EXERCISE PROMPT:
In the copy, include no images. Reproduce the entries exactly.

(Dataset records)
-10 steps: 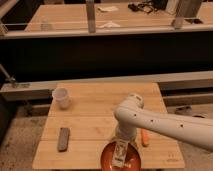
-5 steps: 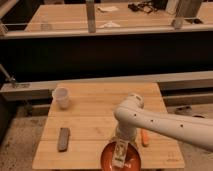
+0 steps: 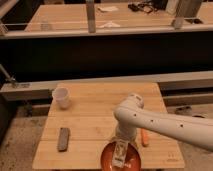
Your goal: Place the bottle in the ceramic bowl
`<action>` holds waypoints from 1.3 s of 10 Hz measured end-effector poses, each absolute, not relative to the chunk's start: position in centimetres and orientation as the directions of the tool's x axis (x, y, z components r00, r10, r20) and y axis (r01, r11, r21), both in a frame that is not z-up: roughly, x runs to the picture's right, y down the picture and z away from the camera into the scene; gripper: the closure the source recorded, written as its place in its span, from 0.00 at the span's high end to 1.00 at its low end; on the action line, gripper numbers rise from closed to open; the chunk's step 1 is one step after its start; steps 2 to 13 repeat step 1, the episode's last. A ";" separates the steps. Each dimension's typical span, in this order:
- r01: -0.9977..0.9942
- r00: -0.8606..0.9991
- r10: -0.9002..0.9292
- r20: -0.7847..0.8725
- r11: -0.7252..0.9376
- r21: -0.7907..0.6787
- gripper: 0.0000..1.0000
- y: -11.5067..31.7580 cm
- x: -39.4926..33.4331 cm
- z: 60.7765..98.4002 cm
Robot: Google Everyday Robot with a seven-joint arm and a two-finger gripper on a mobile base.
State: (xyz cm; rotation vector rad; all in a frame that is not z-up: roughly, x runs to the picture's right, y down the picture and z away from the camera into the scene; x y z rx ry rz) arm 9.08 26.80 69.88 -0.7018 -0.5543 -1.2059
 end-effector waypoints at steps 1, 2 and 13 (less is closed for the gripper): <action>0.962 0.273 -0.641 0.718 0.196 -0.190 0.76 26.8 9.1 69.9; 0.962 0.273 -0.641 0.718 0.196 -0.190 0.76 26.8 9.1 69.9; 0.962 0.273 -0.641 0.718 0.196 -0.190 0.76 26.8 9.1 69.9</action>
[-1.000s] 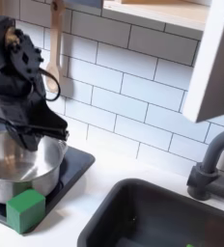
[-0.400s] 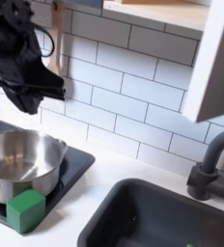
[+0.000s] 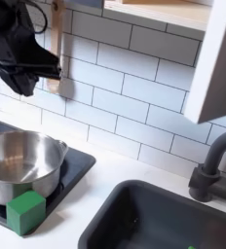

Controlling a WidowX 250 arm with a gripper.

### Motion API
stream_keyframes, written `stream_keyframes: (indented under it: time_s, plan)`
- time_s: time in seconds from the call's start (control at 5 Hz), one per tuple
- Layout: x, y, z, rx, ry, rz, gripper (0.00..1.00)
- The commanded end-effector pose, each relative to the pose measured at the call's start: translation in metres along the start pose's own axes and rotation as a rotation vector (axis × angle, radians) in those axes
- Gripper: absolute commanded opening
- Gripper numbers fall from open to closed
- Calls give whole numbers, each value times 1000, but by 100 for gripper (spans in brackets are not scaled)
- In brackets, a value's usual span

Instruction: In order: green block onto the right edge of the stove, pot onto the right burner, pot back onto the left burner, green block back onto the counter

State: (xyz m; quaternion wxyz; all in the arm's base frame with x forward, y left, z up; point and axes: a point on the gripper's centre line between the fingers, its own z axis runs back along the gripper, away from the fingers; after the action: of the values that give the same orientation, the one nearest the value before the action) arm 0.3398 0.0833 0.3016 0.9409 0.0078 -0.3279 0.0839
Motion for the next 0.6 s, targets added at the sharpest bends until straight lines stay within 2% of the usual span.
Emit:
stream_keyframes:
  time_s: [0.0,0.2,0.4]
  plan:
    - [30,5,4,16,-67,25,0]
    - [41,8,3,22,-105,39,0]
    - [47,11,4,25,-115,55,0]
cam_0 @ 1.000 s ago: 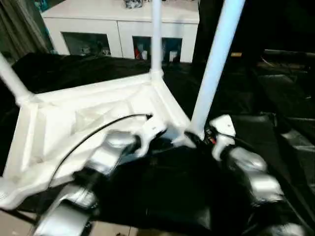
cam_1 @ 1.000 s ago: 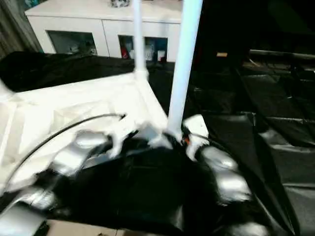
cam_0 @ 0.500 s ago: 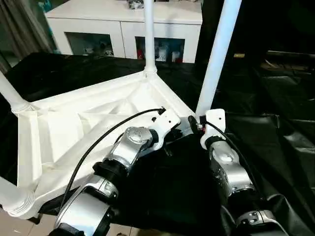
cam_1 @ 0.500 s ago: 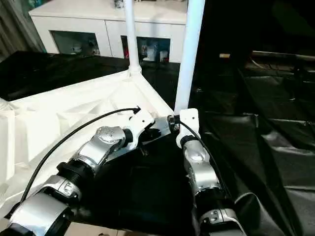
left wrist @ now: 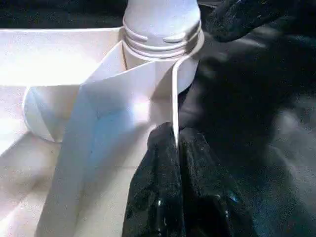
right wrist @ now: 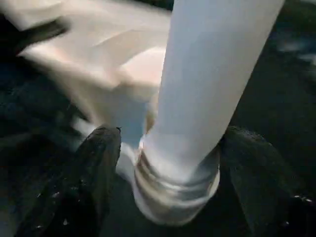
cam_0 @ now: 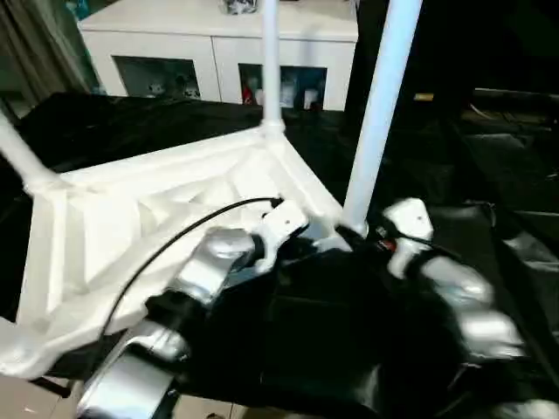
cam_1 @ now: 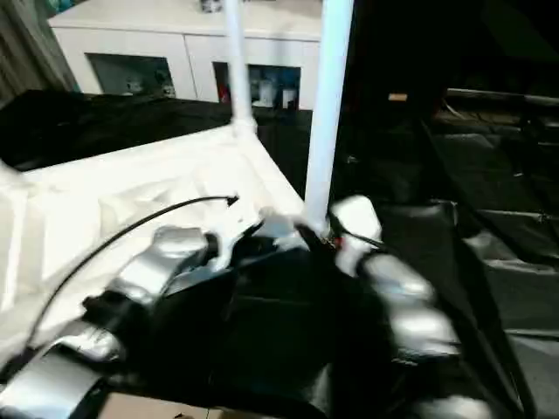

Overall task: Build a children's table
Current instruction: Rotate leg to tighten

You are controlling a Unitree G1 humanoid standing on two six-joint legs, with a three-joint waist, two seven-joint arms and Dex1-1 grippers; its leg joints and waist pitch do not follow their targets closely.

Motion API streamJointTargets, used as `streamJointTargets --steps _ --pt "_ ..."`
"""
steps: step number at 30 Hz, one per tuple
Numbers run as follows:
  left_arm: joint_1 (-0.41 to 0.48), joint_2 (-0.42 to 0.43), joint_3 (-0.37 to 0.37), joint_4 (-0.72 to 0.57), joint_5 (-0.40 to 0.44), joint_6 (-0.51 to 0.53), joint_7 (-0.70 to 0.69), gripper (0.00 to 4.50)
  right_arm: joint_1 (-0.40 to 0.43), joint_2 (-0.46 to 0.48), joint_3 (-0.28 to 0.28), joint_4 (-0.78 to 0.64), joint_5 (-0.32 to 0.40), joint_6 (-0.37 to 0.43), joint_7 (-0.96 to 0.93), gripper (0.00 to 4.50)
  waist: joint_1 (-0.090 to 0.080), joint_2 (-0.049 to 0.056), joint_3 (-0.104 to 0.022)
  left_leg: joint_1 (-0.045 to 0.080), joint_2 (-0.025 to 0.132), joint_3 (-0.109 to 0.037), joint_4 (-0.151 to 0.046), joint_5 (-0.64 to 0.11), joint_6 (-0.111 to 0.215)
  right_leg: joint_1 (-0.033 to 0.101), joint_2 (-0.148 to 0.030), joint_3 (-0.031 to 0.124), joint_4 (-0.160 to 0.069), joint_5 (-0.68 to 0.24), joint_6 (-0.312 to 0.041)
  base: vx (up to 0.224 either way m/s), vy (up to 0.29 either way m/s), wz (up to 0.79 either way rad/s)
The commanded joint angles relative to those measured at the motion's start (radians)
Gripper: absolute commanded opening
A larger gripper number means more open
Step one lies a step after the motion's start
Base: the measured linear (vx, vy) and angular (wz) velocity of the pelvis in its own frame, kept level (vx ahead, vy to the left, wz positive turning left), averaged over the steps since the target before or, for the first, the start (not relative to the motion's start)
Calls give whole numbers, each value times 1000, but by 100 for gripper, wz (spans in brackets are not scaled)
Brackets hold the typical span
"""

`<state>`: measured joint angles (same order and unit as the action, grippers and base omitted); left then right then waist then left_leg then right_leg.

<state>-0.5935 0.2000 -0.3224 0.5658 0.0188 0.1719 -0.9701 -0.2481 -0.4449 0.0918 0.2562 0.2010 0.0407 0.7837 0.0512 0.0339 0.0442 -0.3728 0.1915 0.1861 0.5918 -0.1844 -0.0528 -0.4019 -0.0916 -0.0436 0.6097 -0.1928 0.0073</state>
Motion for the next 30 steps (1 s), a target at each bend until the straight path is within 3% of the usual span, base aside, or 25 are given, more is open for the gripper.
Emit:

RESPONSE:
-10 steps: 
-5 steps: 
+0 steps: 
Your goal: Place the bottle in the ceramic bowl
`<action>` holds waypoints from 1.3 s of 10 Hz measured end-effector poses, each absolute, not relative to the chunk's start: position in centimetres and orientation as the directions of the tool's x axis (x, y, z components r00, r10, r20) and y axis (r01, r11, r21), both in a frame that is not z-up: roughly, x runs to the picture's right, y down the picture and z away from the camera into the scene; gripper: the closure the source recorded, written as its place in its span, from 0.00 at the span's high end to 1.00 at its low end; on the action line, gripper numbers rise from closed to open; the chunk's step 1 is one step after its start; steps 2 to 13 repeat step 1, the episode's last. A ";" separates the steps. Each dimension's typical span, in this order:
- r01: -0.9977..0.9942
- r00: -0.8606..0.9991
- r10: -0.9002..0.9292
- r20: -0.7847..0.8725
- r11: -0.7252..0.9376
- r21: -0.7907..0.6787
- gripper: 0.0000..1.0000
- y: -11.5067..31.7580 cm
- x: -39.4926..33.4331 cm
- z: 60.7765..98.4002 cm
Robot: Google Everyday Robot with a seven-joint arm and a two-finger gripper on a mobile base.
State: (xyz cm; rotation vector rad; all in a frame that is not z-up: roughly, x runs to the picture's right, y down the picture and z away from the camera into the scene; x y z rx ry rz) arm 9.08 26.80 69.88 -0.7018 -0.5543 -1.2059
 end-effector waypoints at steps 1, 2 and 13 (less is closed for the gripper): <action>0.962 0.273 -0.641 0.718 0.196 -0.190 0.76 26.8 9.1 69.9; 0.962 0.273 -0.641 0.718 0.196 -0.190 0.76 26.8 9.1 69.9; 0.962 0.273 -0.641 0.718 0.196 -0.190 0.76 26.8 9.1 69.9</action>
[-1.000s] 
[-0.400s] 
[+0.000s] 

Controlling a WidowX 250 arm with a gripper.

### Motion API
stream_keyframes, written `stream_keyframes: (indented under it: time_s, plan)`
- time_s: time in seconds from the call's start (control at 5 Hz), one per tuple
- Layout: x, y, z, rx, ry, rz, gripper (0.00..1.00)
- The commanded end-effector pose, each relative to the pose measured at the call's start: translation in metres along the start pose's own axes and rotation as a rotation vector (axis × angle, radians) in those axes
- Gripper: absolute commanded opening
- Gripper numbers fall from open to closed
- Calls give whole numbers, each value times 1000, but by 100 for gripper (spans in brackets are not scaled)
- In brackets, a value's usual span

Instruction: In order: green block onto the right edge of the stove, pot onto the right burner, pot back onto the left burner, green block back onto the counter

State: (xyz m; quaternion wxyz; all in the arm's base frame with x forward, y left, z up; point and axes: a point on the gripper's centre line between the fingers, its own z axis runs back along the gripper, away from the fingers; after the action: of the values that give the same orientation, the one nearest the value before the action) arm 0.3398 0.0833 0.3016 0.9409 0.0078 -0.3279 0.0839
Motion for the next 0.6 s, targets added at the sharpest bends until straight lines stay within 2% of the usual span.
Emit:
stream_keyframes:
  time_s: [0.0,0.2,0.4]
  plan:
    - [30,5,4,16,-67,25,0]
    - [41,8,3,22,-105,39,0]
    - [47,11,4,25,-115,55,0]
cam_0 @ 1.000 s ago: 
cam_1 @ 1.000 s ago: 
cam_0 @ 0.500 s ago: 
cam_1 @ 0.500 s ago: 
left wrist @ now: 
right wrist @ now: 
cam_0 @ now: 
cam_1 @ now: 

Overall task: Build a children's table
Current instruction: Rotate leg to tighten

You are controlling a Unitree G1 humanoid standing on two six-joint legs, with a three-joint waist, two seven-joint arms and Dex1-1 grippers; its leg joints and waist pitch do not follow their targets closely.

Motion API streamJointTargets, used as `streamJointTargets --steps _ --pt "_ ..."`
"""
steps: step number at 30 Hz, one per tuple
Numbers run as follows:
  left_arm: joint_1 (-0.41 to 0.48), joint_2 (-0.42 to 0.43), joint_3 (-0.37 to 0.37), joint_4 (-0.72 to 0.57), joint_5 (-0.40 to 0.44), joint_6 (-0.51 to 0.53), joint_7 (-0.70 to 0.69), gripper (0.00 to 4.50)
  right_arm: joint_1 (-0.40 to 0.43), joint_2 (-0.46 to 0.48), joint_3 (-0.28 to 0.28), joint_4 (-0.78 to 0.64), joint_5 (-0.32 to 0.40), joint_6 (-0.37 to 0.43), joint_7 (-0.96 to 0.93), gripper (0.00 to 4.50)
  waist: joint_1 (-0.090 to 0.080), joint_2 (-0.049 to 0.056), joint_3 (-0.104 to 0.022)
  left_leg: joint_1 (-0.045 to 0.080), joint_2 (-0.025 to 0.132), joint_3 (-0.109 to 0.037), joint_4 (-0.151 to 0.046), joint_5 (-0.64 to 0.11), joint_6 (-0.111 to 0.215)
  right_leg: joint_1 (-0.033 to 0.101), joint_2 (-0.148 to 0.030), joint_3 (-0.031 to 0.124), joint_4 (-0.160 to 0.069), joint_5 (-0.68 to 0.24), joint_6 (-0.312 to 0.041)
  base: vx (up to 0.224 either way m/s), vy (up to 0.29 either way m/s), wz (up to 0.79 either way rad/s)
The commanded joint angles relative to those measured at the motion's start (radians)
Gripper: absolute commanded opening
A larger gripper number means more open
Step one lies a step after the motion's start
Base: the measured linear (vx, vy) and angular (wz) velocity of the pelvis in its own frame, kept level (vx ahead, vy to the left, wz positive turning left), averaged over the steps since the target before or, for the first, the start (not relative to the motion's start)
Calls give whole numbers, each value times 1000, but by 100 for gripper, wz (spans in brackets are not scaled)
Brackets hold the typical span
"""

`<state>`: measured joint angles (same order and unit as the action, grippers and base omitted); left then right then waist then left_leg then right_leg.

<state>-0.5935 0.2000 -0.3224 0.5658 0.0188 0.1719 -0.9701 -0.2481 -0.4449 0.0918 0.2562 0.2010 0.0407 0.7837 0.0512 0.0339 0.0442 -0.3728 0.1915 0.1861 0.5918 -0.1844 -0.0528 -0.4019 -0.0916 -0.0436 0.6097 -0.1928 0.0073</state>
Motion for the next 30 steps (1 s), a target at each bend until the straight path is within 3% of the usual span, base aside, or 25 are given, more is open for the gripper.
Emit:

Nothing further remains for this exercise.